# Gilde verlassen



## 13Zero (1. November 2007)

Ich wollte ne Gilde verlassen und dann kommt immer ( ihr müsst erst mit einem gleader sprechen um einen neuen Gildenmeister einzusetzen ) wie geht das ? Bin ich der Anfürer der Gilde oder was ? Bitte helft mir und antwortet mir.


----------



## The Holy Paladin (1. November 2007)

So wie´s ausschaut ja. Also ab ins Gildenfenster unter O dann rechte Maustaste auf nen Spieler und den dann immer weiter pushen bis er G-Leader ist, dann kannst du es ja folglich nicht mehr sein und kannst mit /gquit leaven hatte sowas noch nie aber ich hoffe es könnte so gelingen um Korrektur gebeten bei Falschaussage.Danke im Vorraus.


----------



## Tan (1. November 2007)

im notfall einfach /gdisband oder so

dann löst du die gilde auf 


			Dieser Inhalt steht nur eingeloggten Mitgliedern zur Verfügung.


----------



## Cirrm (1. November 2007)

Tan schrieb:


> im notfall einfach /gdisband oder so
> 
> dann löst du die gilde auf
> 
> ...



/gquit ist verlassen


----------



## Macaroli (4. November 2007)

Cirrm schrieb:


> /gquit ist verlassen



Wenn er aber Gildenmeister ist, muss er tatsächlich erstmal das los werden, weil sonst hat er die gleichen Probleme, wie oben bereits beschrieben.

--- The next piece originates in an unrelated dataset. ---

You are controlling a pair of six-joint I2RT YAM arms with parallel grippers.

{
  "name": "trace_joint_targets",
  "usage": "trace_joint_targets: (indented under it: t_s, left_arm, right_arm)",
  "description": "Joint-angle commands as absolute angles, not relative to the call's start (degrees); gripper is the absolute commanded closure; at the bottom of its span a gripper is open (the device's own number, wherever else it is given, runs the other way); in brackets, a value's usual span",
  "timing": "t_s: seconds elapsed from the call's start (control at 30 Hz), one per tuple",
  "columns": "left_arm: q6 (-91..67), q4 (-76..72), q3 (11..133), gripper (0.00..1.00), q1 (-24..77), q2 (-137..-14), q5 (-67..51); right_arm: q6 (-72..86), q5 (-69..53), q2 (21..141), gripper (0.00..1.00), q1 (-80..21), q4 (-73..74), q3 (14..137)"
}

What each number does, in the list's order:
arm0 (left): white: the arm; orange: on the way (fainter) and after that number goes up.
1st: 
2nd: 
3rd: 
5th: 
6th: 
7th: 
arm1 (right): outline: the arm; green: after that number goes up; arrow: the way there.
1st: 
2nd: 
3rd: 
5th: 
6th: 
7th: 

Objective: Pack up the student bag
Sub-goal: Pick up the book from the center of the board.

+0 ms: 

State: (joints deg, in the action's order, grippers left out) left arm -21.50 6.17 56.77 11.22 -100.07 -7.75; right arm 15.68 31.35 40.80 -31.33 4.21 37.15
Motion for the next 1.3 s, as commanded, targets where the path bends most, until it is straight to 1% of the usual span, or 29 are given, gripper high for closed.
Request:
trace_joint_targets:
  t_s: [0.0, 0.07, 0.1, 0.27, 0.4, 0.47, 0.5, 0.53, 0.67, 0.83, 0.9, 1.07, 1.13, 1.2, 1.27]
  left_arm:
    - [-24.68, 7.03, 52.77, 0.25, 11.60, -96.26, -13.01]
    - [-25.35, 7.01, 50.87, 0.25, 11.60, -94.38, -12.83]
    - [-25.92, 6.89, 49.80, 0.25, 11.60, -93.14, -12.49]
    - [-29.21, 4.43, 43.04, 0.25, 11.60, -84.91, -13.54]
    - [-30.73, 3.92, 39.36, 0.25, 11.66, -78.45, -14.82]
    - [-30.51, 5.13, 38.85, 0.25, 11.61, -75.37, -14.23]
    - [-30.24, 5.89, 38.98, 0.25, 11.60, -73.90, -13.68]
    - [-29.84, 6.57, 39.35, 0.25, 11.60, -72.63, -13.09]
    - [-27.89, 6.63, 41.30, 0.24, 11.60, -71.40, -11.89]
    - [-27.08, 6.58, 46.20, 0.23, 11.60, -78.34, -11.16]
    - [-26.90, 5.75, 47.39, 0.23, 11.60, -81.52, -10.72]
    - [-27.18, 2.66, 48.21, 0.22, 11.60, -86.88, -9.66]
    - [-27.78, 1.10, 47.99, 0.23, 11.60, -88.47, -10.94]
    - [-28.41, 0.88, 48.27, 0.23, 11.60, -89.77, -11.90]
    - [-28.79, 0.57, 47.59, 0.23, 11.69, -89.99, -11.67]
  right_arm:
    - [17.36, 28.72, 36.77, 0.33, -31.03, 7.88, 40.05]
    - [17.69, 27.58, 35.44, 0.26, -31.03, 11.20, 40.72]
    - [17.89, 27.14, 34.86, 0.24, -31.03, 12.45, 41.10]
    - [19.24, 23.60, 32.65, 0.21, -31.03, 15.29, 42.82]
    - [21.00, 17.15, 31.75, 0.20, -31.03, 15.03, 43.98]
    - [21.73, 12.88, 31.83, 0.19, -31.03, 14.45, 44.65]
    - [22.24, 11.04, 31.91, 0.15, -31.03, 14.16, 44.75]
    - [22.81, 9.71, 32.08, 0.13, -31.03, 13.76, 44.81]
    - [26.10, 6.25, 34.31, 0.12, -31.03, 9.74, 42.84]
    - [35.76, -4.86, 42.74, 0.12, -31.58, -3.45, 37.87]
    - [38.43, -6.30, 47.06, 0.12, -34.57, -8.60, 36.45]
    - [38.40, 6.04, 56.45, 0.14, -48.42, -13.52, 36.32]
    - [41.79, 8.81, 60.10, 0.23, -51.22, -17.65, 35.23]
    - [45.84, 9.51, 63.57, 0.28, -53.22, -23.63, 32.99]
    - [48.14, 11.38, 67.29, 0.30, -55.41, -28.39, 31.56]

Das hört sich insgesammt so an, als wäre er in einer inaktiven Gilden, die der ursprüngliche Gildenmeister ebenfalls bereits verlassen hat und er wurde dann mehr oder weniger zufällig zum Leader ernannt. Also entweder einen neuen Gildenmeister bestimmen (vielleicht will es ja jemand in der Gilde übernehmen) oder dann doch auflösen, wenn die Gilde sich eh nicht mehr lohnt.


----------